• **EXERCISE DESCRIPTION**:
Exactly as they appear below, repeat the lines from the one with "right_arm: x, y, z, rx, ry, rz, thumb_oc" through the one with "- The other", and no others.

• **DATA SECTION**:
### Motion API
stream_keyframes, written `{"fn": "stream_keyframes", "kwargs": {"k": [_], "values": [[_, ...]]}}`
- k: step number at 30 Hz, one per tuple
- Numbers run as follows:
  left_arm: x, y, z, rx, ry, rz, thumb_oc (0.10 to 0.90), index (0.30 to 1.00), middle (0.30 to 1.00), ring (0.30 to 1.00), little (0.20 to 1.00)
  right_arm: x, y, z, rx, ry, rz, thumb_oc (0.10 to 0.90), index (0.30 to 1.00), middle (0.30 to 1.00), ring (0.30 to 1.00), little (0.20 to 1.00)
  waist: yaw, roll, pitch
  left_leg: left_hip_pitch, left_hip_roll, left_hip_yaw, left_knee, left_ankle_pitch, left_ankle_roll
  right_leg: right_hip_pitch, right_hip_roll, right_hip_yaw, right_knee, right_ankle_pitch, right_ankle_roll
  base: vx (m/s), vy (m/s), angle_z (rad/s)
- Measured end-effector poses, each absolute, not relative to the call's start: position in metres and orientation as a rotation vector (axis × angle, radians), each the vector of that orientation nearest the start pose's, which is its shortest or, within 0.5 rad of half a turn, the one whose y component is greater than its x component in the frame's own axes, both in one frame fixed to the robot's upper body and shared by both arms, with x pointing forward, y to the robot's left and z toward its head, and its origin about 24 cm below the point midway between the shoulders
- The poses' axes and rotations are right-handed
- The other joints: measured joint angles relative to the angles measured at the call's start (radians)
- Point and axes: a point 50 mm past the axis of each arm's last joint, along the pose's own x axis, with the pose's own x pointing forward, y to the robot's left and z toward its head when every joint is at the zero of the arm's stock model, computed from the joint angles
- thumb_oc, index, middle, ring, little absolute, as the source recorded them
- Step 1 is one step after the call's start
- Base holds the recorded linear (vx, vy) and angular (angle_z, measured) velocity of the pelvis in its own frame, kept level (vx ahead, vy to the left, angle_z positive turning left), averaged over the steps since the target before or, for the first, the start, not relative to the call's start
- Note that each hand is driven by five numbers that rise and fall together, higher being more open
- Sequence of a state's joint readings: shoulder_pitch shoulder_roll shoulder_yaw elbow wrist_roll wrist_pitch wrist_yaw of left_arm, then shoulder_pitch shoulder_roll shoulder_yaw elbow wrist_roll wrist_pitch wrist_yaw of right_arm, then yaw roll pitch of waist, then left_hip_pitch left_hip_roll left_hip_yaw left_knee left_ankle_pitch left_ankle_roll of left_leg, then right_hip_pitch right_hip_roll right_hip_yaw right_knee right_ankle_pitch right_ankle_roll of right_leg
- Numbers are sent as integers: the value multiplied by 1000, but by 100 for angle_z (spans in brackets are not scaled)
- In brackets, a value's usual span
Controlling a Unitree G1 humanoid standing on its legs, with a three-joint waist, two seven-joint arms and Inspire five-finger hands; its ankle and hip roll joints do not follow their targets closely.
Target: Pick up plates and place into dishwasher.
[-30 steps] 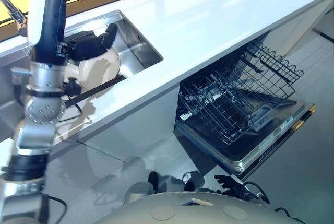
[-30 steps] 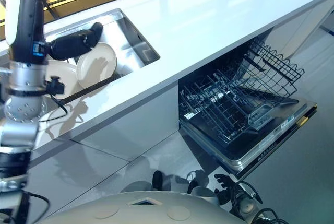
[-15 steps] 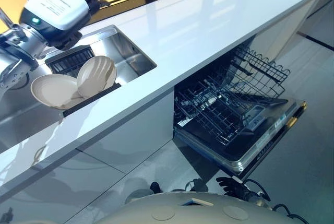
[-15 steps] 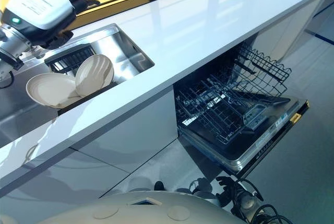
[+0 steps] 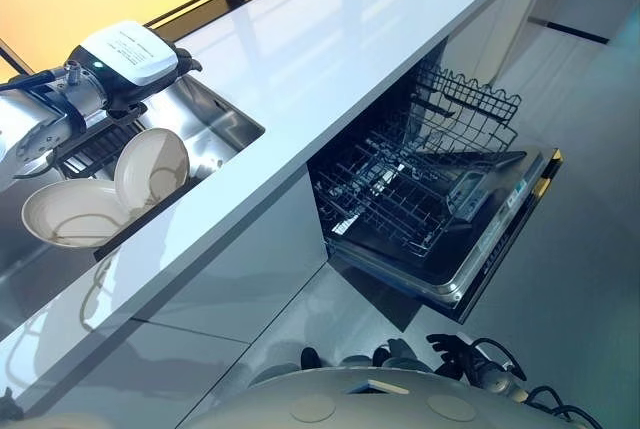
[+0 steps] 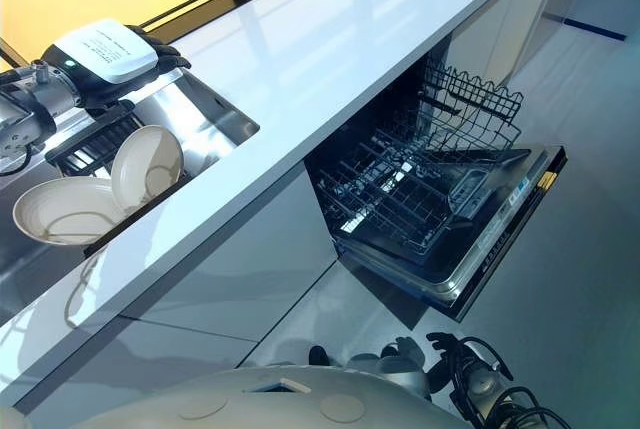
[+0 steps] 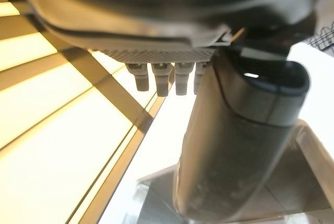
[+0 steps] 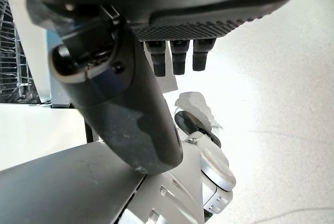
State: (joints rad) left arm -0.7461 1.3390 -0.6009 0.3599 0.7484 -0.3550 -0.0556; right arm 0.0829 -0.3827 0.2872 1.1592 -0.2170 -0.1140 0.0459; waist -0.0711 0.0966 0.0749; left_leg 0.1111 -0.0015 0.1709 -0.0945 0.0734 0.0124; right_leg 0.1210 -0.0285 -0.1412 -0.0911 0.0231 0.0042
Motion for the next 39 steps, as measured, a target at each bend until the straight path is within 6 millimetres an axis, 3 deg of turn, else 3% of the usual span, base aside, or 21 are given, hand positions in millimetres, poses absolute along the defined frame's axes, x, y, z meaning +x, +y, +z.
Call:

• **RESULT BELOW**:
  right_arm: x, y, z, rx, ry, rz, thumb_oc (0.10 to 0.90), index (0.30 to 1.00), middle (0.30 to 1.00), ring (0.30 to 1.00), little (0.20 to 1.00)
  waist: yaw, roll, pitch
  left_leg: left_hip_pitch, left_hip_roll, left_hip_yaw, left_knee, left_ankle_pitch, left_ankle_roll
  right_leg: right_hip_pitch, right_hip_roll, right_hip_yaw, right_knee, right_ankle_pitch, right_ankle_roll
  base: vx (m/s), vy (m/s), angle_z (rad/s)
- Measured end-effector poses, each absolute, not relative to the call's start: position in metres and orientation as a rotation vector (axis × angle, radians), each the vector of that orientation nearest the start pose's, which is its shortest or, within 0.5 rad of half a turn, the one whose y component is greater than its x component in the frame's own axes, both in one frame fixed to the robot's upper body and shared by both arms, with x pointing forward, y to the robot's left and z toward its head, and its origin about 24 cm below the point midway between the shoulders
- The poses' axes and rotations are right-handed
- The other joints: measured joint angles relative to the angles measured at the call's start (radians)

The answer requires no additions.